--- WORK INSTRUCTIONS ---
Exclude the pictures and transcribe the rest of the data below exactly.
*****
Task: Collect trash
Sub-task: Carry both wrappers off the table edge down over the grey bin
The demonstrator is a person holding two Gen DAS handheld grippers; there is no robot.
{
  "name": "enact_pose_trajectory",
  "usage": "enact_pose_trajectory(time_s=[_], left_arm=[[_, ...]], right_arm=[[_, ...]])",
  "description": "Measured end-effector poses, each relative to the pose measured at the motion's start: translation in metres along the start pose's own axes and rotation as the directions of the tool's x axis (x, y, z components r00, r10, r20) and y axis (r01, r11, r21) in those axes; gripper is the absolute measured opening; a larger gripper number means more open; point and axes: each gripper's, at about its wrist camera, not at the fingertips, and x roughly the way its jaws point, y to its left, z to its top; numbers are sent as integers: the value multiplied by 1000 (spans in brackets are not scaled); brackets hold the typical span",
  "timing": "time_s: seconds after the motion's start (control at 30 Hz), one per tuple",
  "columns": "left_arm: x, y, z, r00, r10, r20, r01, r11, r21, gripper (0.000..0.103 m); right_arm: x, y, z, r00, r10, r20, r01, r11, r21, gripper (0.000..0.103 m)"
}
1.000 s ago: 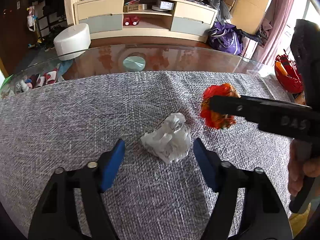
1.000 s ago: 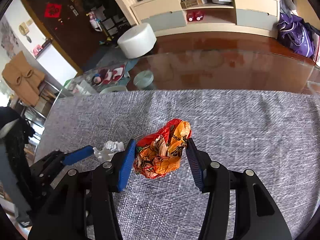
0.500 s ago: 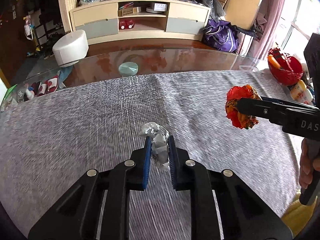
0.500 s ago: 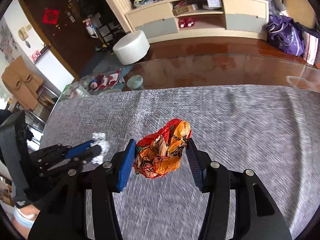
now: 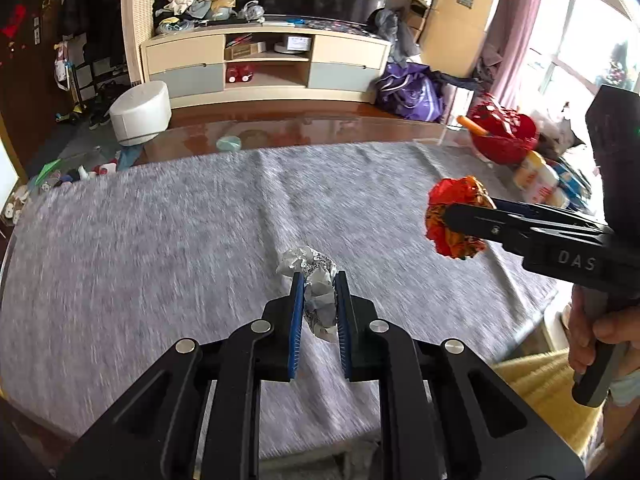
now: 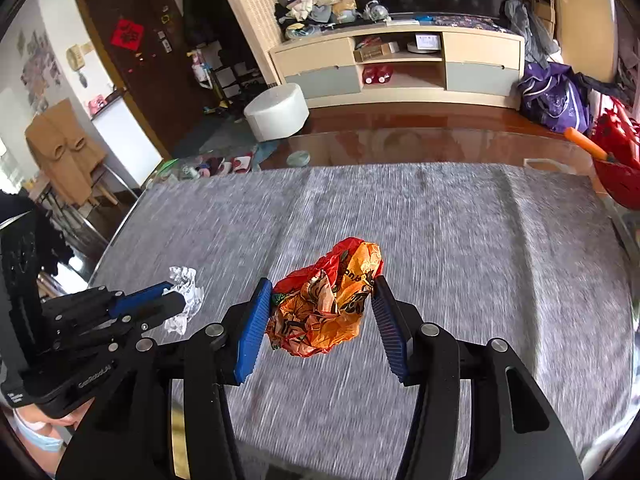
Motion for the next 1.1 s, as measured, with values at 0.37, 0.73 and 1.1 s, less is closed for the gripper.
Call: enact_pose_trajectory(time_s=[0.37, 0.73, 1.1], left_arm=[[-36, -38, -79, 998, -67, -17, 66, 997, -33, 14], [-23, -70, -159, 989, -97, -113, 95, 995, -24, 14], [11, -78, -223, 963, -108, -249, 96, 994, -60, 14]], right_arm=[[-44, 9, -76, 1000, -7, -12, 7, 1000, -6, 52], [-37, 4, -160, 995, 17, -103, -13, 999, 40, 52], [-4, -11, -220, 978, -33, -206, 49, 996, 73, 52]])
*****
--- RESPONSE FOR THIS EXERCISE ---
Task: Collect trash
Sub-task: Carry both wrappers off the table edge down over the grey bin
The demonstrator is a person holding two Gen DAS handheld grippers; there is no robot.
{
  "name": "enact_pose_trajectory",
  "usage": "enact_pose_trajectory(time_s=[_], left_arm=[[_, ...]], right_arm=[[_, ...]])",
  "description": "Measured end-effector poses, each relative to the pose measured at the motion's start: translation in metres along the start pose's own axes and rotation as the directions of the tool's x axis (x, y, z components r00, r10, r20) and y axis (r01, r11, r21) in those axes; gripper is the absolute measured opening; a larger gripper number means more open; point and axes: each gripper's, at about its wrist camera, not at the fingertips, and x roughly the way its jaws point, y to its left, z to its top; numbers are sent as integers: the value multiplied by 1000 (spans in brackets are not scaled); brackets hold the typical span",
  "timing": "time_s: seconds after the motion's start (control at 30 Hz), one per tuple",
  "columns": "left_arm: x, y, z, r00, r10, r20, r01, r11, r21, gripper (0.000..0.103 m); right_arm: x, y, z, r00, r10, r20, r01, r11, r21, gripper (0.000..0.103 m)"
}
1.000 s ago: 
1.000 s ago: 
0.500 s ago: 
0.500 s ago: 
now: 
now: 
Motion for the next 1.1 s, as measured, with values at 0.37, 0.73 and 1.1 s, less is closed for the gripper.
Call: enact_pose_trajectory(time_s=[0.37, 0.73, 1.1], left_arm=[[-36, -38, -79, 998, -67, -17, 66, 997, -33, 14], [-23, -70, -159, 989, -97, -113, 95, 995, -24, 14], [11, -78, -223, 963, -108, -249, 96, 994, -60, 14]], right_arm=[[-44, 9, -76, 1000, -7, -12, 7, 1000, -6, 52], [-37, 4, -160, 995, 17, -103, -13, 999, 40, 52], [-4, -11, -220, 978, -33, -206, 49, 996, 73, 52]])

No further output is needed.